__EXERCISE DETAILS__. Print the listing as it stands, omitting all images.

__STORED DATA__.
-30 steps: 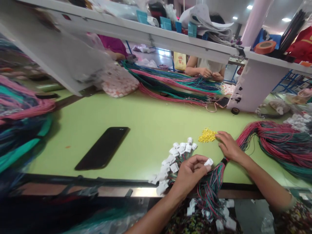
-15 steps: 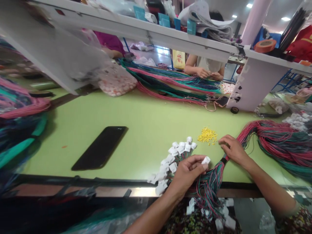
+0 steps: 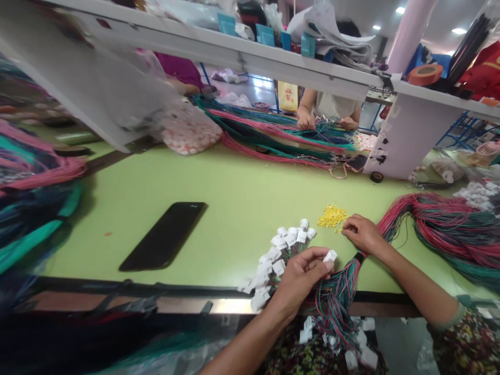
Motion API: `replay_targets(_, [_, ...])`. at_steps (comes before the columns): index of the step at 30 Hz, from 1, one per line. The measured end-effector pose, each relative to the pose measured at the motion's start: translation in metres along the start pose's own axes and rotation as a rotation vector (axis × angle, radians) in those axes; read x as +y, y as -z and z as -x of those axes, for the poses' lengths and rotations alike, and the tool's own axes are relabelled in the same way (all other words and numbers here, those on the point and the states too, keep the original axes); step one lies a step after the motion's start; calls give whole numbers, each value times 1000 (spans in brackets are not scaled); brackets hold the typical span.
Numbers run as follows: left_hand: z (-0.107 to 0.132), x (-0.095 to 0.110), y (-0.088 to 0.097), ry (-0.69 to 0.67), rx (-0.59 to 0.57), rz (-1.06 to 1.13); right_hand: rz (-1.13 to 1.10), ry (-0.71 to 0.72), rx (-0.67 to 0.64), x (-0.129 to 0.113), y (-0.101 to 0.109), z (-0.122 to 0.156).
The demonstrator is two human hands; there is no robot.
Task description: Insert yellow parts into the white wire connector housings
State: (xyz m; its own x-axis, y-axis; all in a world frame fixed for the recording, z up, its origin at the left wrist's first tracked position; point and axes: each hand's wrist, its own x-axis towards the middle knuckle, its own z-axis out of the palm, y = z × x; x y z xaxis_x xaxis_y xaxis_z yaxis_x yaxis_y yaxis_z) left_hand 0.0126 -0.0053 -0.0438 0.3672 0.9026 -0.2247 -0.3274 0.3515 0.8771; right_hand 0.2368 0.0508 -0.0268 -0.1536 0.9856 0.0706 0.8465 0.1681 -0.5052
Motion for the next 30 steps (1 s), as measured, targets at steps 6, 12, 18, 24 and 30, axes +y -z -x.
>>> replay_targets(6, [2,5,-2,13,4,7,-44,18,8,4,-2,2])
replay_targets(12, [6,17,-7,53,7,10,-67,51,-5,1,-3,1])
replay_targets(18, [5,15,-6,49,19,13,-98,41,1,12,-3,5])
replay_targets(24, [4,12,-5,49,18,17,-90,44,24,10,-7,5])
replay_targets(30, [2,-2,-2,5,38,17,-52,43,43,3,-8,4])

__WRITTEN RESPONSE__.
-30 steps: 
-15 steps: 
+0 steps: 
Motion API: `replay_targets(_, [_, ...])`. at_steps (comes before the columns): index of the step at 30 Hz, from 1, one per line. The measured end-effector pose, each relative to the pose measured at the motion's start: translation in metres along the start pose's own axes and rotation as a rotation vector (axis × angle, radians) in those axes; read x as +y, y as -z and z as -x of those axes, for the poses' lengths and rotations alike, and the tool's own axes are relabelled in the same way (all other words and numbers here, those on the point and the states too, keep the original axes); step one lies a step after the motion's start; calls give whole numbers, each value times 1000 (spans in brackets are not scaled); brackets hold the typical span.
Numbers run as follows: left_hand: z (-0.107 to 0.132), x (-0.095 to 0.110), y (-0.088 to 0.097), ry (-0.69 to 0.67), rx (-0.59 to 0.57), rz (-1.06 to 1.13); right_hand: rz (-1.13 to 1.10), ry (-0.71 to 0.72), rx (-0.67 to 0.64), x (-0.129 to 0.113), y (-0.101 to 0.109), z (-0.122 to 0.156).
The demonstrator is two human hands; there is no robot.
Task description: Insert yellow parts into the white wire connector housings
State: (xyz m; its own x-axis, y-axis; all in a world frame fixed for the recording, z up, its origin at the left wrist's first tracked position; point and axes: each hand's wrist, its own x-axis towards the middle knuckle, its own z-axis out of the palm, y = z × x; x y z xaxis_x xaxis_y xaxis_z yaxis_x yaxis_y yaxis_z) left_hand 0.0126 -0.0053 -0.0438 0.3672 0.9026 -0.2247 -0.3274 0.3515 0.8771; right_hand 0.2368 0.0508 -0.0268 -0.1536 0.9856 0.0706 0.8465 0.1681 -0.5052
Motion for the next 30 steps (1 s), as measured, targets at steps 6, 12, 18, 24 and 30, axes +y -z -x.
>>> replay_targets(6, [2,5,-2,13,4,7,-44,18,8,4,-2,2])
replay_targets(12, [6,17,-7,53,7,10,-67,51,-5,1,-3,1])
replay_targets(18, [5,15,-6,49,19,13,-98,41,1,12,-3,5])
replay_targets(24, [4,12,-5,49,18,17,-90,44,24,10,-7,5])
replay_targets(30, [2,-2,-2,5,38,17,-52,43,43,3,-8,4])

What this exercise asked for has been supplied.